9月物安値は2万2660円、高値は2万2900円。
 
シカゴ日経225先物9月限 (円建て)
22705 ( -85 )
シカゴ日経225先物9月限 (ドル建て)
22725 ( -65 )
( )は大阪取引所終値比

【欧州株式市場】

■イギリス・ロンドン株価指数
FTSE100 7683.97(+7.69)
FTSE100種総合株価指数は、英通貨ポンド安が相場を後押しし、小幅ながら3日続伸した。前日18日の終値に比べ7.69ポイント高の7683.97で引けた。
 
朝方に発表された6月の英小売売上高は市場予想を下回ったものの、それを手掛かりとしたポンド安を受け、株高が進んだ。上げ一服後はもみ合いとなった。

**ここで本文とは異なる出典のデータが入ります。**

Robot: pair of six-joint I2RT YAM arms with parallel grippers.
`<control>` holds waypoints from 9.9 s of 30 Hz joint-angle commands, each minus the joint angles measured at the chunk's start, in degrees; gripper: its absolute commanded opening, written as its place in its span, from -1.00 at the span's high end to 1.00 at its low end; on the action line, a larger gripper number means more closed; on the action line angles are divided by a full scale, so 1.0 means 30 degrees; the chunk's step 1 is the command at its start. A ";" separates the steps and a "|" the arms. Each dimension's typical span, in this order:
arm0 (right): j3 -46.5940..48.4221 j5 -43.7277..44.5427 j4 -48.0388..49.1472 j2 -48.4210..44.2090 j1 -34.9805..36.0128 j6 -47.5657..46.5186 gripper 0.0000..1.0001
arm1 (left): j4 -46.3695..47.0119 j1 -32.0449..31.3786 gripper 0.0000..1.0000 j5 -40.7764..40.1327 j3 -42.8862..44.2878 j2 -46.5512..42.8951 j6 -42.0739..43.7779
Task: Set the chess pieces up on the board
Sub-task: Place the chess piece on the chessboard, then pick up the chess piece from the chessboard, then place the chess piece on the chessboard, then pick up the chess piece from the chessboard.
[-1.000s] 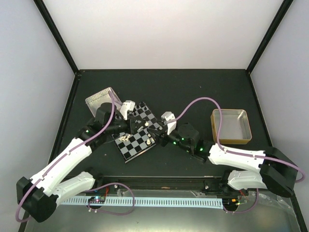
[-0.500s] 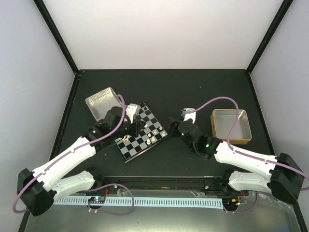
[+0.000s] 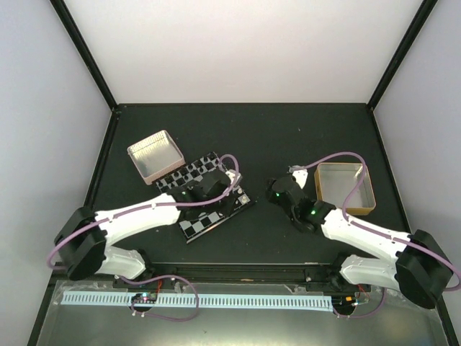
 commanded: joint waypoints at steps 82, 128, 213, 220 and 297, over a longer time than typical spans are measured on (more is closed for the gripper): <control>0.0075 -0.4913 0.0028 -0.0393 -0.1840 0.0291 -0.42 | -0.1044 -0.1133 0.26 -0.4813 0.3684 0.2677 -0.1751; 2.2579 -0.8557 -1.0928 1.9918 0.2278 -1.0109 0.43 | 0.0039 1.1207 -0.12 0.0337 -0.7282 -1.0711 -0.4946; 1.9469 -0.8422 -1.2090 1.7903 0.3655 -1.1069 0.64 | 0.0709 1.1206 -0.20 0.0980 -0.8016 -1.0982 -0.4437; 1.9618 -0.8063 -1.2067 1.7327 0.3653 -1.0749 0.55 | 0.0697 1.1206 -0.20 0.0962 -0.8010 -1.1012 -0.4436; 2.1746 -0.4197 -1.0057 1.8518 0.3214 -0.8382 0.86 | 0.0013 1.1207 -0.22 0.0513 -0.7734 -1.1041 -0.4665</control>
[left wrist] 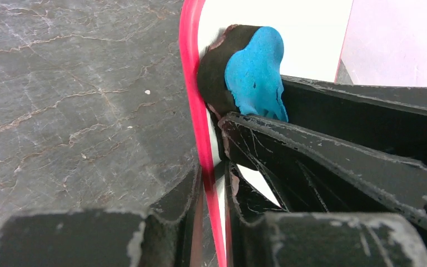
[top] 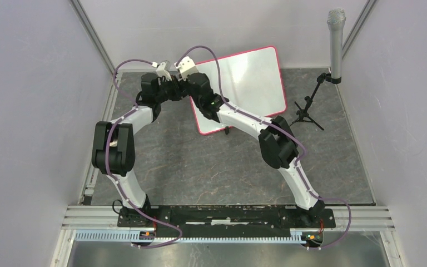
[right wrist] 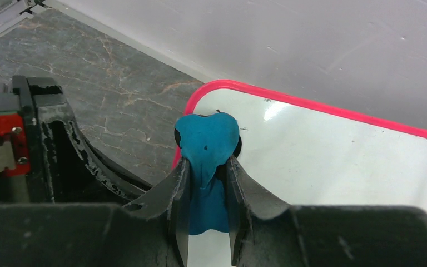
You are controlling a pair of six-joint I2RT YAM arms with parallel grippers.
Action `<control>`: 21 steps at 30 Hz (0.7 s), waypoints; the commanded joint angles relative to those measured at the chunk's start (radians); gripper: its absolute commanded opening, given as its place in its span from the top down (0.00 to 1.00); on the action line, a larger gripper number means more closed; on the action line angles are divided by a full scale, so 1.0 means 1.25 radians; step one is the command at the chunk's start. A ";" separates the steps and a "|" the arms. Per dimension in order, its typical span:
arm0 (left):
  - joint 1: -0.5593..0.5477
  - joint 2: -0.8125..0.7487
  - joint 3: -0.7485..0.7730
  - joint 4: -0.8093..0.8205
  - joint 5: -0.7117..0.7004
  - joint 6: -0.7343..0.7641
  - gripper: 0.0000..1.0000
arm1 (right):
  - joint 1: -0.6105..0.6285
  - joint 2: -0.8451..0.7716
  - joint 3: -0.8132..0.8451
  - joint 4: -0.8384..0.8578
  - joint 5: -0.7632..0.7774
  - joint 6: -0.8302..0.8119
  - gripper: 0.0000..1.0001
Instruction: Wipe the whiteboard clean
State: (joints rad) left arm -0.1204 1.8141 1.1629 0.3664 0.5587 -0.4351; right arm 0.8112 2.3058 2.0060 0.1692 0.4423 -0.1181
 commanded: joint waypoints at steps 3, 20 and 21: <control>-0.008 -0.049 -0.005 0.025 -0.026 0.073 0.98 | -0.059 0.001 0.017 -0.051 0.052 0.037 1.00; -0.014 -0.072 -0.017 0.022 -0.047 0.099 0.98 | -0.002 0.034 0.098 -0.121 0.019 0.040 1.00; -0.014 -0.072 -0.017 0.020 -0.048 0.099 0.98 | 0.000 0.034 0.096 -0.115 0.019 0.039 1.00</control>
State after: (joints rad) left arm -0.1307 1.7927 1.1393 0.3569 0.5247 -0.4103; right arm 0.7616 2.3127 2.0884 0.0399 0.4759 -0.0410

構成銘柄の約6割が下落したものの石油株などの大型株が上昇し、指数をけん引した。通貨安の恩恵を受けやすい多国籍企業が上昇する一方で、主力の鉱業株に売りが広がり、引けにかけて上げ幅を縮小した。
 
個別銘柄では、英・蘭日用品・食品大手ユニリーバが3.0%高で上昇率トップ。飲料のコカ・コーラ・ヘレニック・ボトリング、酒類のディアジオや総合ヘルスケアのNMCヘルスの上げも目立った。バラット・ディベロップメンツなど住宅建設株も買われた。世界最大級の航空ショーで受注合戦が伝えられ、英航空機エンジン製造大手ロールス・ロイス(0.7%高)や英航空・防衛大手BAEシステムズ(0.3%高)などの航空関連株が買われた。
 
半面、英放送局スカイは1.5%安と軟調。米中貿易戦争に絡んで、鉱業大手アングロ・アメリカンが4.0%安と軟調。英広告大手WPPは2.9%安とさえず建機レンタルのアシュテッド・グループ、投資会社メルローズ・インダストリーズも安く引けた。
 
 
■ドイツ・フランクフルト株価指数
DAX 12686.29(-79.65)
ドイツ株式指数(DAX)は6営業日ぶりに反落した。終値は前日18日と比べて79.65ポイント安の12686.29だった。
 
上昇基調が続いていたことから、ひとまず利益を確定する目的の売りが出たほか、四半期決算を発表したITのSAPが大幅下落し、株価指数を押し下げた。
 
個別銘柄では、SAPは第2四半期決算でライセンスの伸びが期待に届かなかったことが響き、売られた。アナリストが目標株価を引き下げたタイヤのコンチネンタルや、鉄鋼のティッセン・クルップも安かった。
半面、ドイツポストが高く引けた。自動車のダイムラーとフォルクスワーゲンも上げた。
 
 
■フランス・パリ株価指数
CAC40 5417.07(-30.37)
フランスの株価指数CAC40は下落した。